Copy the following listing word for word.

* **Given material**:
——

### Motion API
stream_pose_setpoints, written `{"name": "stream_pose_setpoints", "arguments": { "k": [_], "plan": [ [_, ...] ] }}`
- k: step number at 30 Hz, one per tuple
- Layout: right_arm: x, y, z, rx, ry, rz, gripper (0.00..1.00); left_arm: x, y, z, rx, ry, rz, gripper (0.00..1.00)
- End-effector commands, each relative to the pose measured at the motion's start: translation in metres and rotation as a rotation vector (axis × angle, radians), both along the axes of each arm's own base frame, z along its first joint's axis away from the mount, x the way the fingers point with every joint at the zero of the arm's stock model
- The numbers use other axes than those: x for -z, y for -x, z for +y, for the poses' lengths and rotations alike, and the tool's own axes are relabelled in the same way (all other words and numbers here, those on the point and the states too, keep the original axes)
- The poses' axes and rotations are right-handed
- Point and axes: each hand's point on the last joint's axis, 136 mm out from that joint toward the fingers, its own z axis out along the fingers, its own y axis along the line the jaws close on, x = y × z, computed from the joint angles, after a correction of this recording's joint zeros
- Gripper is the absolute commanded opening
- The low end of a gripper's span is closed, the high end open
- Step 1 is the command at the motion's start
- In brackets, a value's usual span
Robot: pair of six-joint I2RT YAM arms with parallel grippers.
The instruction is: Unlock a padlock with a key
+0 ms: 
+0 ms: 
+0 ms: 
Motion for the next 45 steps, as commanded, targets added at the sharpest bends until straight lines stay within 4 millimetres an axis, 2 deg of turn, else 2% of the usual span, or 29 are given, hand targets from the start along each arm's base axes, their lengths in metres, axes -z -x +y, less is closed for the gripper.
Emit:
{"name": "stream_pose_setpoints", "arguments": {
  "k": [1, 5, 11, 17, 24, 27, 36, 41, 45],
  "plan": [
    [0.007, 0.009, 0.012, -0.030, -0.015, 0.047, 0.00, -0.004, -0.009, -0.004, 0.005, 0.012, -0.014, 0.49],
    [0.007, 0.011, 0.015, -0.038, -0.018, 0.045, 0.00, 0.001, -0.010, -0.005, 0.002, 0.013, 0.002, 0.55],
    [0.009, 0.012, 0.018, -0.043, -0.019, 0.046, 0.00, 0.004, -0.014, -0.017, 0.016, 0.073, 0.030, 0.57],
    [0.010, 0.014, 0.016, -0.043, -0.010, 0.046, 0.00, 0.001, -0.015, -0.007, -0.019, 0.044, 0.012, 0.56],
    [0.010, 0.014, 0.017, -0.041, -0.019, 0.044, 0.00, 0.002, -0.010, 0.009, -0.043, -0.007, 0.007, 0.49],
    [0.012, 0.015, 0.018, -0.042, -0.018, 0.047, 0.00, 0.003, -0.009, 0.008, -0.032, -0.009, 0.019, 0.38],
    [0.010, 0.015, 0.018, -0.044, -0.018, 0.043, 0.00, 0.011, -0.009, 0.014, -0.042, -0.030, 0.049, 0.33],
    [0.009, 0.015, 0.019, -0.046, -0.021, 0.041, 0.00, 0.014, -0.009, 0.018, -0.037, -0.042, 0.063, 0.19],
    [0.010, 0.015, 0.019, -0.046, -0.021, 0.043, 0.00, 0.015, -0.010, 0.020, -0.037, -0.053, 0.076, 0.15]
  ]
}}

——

* **Solution below**:
### Motion API
stream_pose_setpoints, written `{"name": "stream_pose_setpoints", "arguments": { "k": [_], "plan": [ [_, ...] ] }}`
- k: step number at 30 Hz, one per tuple
- Layout: right_arm: x, y, z, rx, ry, rz, gripper (0.00..1.00); left_arm: x, y, z, rx, ry, rz, gripper (0.00..1.00)
- End-effector commands, each relative to the pose measured at the motion's start: translation in metres and rotation as a rotation vector (axis × angle, radians), both along the axes of each arm's own base frame, z along its first joint's axis away from the mount, x the way the fingers point with every joint at the zero of the arm's stock model
- The numbers use other axes than those: x for -z, y for -x, z for +y, for the poses' lengths and rotations alike, and the tool's own axes are relabelled in the same way (all other words and numbers here, those on the point and the states too, keep the original axes)
- The poses' axes and rotations are right-handed
- Point and axes: each hand's point on the last joint's axis, 136 mm out from that joint toward the fingers, its own z axis out along the fingers, its own y axis along the line the jaws close on, x = y × z, computed from the joint angles, after a correction of this recording's joint zeros
- Gripper is the absolute commanded opening
- The low end of a gripper's span is closed, the high end open
- Step 1 is the command at the motion's start
- In brackets, a value's usual span
Robot: pair of six-joint I2RT YAM arms with parallel grippers.
The instruction is: Unlock a padlock with a key
+0 ms: 
+0 ms: 
+0 ms: 
Motion for the next 45 steps, as commanded, targets added at the sharpest bends until straight lines stay within 4 millimetres an axis, 2 deg of turn, else 2% of the usual span, or 29 are given, hand targets from the start along each arm's base axes, their lengths in metres, axes -z -x +y, less is closed for the gripper.
Emit:
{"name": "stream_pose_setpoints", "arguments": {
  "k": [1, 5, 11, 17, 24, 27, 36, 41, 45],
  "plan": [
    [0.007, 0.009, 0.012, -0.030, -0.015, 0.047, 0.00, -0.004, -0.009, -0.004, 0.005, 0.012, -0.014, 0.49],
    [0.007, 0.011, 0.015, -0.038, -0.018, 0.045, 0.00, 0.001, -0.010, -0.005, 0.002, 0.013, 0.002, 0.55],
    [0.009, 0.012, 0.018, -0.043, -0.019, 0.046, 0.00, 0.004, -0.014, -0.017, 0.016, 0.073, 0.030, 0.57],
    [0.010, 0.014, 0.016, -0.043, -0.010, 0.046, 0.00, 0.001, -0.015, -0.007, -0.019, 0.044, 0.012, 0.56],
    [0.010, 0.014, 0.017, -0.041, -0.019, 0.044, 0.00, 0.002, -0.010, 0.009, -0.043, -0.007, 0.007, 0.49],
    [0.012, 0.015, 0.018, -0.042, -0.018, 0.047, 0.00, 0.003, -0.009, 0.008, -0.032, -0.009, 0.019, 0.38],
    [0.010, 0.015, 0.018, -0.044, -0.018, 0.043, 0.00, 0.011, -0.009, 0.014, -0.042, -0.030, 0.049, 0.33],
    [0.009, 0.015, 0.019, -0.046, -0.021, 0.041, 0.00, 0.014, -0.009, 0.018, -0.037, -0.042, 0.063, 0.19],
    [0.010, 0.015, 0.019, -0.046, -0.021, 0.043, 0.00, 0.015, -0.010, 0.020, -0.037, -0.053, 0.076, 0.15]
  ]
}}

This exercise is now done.